Directions for this task — I need the lines below from the one with "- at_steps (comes" down to the one with "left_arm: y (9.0" reproduced exactly, both ends included, and nothing else.

======== Data supplied

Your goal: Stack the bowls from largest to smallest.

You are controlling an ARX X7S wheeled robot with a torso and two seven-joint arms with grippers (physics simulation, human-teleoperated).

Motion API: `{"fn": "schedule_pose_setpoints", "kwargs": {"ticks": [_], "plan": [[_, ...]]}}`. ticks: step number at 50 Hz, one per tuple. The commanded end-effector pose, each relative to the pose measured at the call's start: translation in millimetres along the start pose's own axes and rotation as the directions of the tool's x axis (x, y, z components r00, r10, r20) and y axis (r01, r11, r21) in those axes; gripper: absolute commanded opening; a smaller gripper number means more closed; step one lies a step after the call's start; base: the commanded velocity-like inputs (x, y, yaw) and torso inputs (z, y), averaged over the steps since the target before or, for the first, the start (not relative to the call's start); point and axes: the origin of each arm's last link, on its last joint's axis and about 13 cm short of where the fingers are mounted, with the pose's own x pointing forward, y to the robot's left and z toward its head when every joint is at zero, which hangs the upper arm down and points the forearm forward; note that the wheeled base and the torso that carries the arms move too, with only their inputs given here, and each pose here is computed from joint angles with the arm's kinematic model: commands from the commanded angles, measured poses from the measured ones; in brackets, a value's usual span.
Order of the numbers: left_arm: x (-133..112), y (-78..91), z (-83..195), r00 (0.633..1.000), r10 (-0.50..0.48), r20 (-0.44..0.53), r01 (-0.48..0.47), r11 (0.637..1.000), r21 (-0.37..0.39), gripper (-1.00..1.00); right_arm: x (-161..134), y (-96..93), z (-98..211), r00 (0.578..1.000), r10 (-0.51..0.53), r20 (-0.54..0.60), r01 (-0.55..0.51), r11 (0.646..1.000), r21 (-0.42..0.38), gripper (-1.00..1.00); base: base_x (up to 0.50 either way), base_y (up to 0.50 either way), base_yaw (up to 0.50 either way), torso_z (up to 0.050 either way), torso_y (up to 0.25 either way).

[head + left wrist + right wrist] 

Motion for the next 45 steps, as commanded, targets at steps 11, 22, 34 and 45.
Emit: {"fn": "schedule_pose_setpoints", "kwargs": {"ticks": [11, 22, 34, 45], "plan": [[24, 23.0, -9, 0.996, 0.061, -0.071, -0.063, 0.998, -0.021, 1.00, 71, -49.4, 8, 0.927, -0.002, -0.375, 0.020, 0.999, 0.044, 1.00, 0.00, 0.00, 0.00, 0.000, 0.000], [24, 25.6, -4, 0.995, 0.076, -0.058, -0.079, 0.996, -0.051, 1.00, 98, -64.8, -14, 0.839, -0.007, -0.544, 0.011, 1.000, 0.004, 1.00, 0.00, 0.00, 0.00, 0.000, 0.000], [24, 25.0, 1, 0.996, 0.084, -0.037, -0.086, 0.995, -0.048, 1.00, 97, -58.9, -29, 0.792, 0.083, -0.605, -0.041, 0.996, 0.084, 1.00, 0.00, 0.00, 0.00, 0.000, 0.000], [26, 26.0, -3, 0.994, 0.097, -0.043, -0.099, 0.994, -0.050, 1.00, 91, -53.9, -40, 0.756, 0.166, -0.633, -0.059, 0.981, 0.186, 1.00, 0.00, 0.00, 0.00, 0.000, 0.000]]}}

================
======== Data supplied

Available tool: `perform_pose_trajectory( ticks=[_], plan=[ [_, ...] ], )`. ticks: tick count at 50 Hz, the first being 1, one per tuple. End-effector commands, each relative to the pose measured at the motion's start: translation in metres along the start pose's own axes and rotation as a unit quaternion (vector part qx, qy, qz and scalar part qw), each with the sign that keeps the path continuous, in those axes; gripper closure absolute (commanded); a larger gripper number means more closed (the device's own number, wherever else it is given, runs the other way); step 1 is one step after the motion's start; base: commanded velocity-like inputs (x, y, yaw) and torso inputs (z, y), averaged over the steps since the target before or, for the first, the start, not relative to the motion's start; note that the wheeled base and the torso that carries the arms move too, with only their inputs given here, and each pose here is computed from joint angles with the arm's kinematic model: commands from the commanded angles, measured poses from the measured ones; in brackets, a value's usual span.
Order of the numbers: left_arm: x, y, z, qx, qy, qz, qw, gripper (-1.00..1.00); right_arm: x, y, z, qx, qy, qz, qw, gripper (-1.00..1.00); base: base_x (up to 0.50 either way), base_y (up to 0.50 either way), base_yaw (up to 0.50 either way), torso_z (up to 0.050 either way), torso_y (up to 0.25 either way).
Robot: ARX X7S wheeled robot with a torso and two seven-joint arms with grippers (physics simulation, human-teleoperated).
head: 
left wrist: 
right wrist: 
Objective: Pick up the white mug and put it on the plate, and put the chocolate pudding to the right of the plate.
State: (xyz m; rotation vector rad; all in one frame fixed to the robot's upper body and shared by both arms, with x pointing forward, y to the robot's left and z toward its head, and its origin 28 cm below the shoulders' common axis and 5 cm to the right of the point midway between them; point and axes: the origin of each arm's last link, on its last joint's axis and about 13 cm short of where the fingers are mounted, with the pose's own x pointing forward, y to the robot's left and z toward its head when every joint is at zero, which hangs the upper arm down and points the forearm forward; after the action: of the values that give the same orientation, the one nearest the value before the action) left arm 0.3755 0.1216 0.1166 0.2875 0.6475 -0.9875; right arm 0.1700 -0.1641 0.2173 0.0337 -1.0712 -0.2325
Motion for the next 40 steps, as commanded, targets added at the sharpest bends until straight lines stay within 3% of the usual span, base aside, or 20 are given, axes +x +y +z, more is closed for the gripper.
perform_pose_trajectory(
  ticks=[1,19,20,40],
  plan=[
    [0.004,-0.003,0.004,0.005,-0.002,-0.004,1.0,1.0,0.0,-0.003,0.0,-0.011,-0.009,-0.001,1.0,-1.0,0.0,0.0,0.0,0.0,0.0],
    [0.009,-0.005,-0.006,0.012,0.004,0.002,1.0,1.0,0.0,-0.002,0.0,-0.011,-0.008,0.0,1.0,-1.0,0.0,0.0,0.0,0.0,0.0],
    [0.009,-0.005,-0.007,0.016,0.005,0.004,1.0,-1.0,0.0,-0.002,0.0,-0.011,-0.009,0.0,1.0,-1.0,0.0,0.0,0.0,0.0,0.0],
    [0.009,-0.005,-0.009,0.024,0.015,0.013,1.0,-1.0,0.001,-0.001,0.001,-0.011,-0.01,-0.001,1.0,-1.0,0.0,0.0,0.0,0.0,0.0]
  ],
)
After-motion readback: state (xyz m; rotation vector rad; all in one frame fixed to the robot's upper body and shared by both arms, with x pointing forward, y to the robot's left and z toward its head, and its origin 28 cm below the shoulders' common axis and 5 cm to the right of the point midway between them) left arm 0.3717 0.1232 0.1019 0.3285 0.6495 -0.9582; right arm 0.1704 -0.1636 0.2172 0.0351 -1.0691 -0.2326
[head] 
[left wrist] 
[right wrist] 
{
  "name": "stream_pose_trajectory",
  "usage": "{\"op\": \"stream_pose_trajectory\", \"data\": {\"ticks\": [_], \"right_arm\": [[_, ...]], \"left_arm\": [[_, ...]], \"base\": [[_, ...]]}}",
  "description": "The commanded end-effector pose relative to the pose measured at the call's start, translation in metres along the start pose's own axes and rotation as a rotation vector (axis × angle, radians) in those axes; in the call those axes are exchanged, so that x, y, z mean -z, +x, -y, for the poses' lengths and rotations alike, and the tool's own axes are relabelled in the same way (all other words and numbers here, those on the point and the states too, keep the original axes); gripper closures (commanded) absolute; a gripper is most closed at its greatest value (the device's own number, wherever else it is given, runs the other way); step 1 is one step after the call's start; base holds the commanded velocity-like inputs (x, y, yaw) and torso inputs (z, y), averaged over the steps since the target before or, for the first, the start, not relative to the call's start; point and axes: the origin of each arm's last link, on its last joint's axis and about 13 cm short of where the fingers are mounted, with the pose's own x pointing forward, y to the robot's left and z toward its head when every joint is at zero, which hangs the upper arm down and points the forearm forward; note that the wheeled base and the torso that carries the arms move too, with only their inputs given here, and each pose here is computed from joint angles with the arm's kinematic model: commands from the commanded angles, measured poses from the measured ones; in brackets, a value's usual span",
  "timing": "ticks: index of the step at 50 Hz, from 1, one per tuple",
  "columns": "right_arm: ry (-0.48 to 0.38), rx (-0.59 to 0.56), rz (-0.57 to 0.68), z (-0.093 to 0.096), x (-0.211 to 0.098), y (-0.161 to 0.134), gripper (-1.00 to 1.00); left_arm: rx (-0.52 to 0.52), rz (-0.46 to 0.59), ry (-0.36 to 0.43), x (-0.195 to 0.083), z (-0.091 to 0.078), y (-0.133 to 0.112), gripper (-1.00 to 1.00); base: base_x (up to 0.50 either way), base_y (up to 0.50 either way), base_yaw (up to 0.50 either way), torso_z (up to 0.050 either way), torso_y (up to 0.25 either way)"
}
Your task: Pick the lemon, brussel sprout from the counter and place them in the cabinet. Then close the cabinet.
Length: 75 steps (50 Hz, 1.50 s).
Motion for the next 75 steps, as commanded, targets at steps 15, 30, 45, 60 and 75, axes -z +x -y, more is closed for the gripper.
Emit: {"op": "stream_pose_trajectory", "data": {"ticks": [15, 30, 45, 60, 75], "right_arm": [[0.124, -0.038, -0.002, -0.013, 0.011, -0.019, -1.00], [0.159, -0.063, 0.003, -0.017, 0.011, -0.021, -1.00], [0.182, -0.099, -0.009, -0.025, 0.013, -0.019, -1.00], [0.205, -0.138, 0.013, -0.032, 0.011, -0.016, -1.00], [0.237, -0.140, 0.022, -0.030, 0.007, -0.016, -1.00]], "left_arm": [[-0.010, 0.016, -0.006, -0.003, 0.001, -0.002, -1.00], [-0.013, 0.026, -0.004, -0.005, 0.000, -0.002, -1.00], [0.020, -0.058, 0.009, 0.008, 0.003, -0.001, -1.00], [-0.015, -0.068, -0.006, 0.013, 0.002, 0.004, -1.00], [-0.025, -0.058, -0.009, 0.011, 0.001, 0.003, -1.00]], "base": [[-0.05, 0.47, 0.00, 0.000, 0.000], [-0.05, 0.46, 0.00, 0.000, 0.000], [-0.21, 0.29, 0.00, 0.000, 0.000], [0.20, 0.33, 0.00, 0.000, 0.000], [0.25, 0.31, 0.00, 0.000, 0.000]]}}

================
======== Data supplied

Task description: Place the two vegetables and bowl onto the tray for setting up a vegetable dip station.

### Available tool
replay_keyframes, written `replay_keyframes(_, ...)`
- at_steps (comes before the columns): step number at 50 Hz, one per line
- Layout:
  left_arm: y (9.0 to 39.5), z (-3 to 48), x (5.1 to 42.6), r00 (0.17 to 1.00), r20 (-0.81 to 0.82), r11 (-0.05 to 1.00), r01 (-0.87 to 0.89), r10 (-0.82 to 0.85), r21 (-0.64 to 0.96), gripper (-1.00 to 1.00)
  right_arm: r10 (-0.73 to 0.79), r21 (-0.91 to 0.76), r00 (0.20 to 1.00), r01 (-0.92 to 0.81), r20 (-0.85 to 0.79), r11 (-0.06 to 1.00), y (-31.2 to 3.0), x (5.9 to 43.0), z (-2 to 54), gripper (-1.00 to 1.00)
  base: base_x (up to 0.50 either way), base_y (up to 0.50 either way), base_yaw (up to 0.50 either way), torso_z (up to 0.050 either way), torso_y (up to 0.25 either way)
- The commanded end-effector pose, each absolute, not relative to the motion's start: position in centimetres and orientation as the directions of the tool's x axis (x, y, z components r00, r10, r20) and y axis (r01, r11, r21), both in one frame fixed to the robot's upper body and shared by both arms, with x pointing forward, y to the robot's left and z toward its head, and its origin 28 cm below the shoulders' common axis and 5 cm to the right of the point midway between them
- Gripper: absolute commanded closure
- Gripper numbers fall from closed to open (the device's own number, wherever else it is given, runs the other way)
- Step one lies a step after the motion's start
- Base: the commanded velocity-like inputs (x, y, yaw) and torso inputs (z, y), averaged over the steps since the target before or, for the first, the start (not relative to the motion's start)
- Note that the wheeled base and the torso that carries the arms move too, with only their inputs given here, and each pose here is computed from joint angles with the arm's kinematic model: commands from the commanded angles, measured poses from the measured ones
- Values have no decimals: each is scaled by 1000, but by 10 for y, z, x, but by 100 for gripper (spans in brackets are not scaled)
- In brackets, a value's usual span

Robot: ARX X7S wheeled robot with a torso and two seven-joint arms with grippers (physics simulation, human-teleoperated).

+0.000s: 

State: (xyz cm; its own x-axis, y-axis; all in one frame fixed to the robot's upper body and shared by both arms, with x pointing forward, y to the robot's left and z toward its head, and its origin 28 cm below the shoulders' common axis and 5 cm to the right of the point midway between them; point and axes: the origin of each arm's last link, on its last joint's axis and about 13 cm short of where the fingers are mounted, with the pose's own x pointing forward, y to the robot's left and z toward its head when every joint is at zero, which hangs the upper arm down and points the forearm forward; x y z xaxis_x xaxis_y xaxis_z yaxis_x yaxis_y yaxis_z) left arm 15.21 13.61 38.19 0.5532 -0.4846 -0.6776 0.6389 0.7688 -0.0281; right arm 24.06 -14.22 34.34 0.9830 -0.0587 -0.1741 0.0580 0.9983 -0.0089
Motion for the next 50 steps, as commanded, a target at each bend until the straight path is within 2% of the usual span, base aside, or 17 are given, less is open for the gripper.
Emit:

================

Solution to this task —
- at_steps (comes before the columns): step number at 50 Hz, one per line
- Layout:
  left_arm: y (9.0 to 39.5), z (-3 to 48), x (5.1 to 42.6), r00 (0.17 to 1.00), r20 (-0.81 to 0.82), r11 (-0.05 to 1.00), r01 (-0.87 to 0.89), r10 (-0.82 to 0.85), r21 (-0.64 to 0.96), gripper (-1.00 to 1.00)

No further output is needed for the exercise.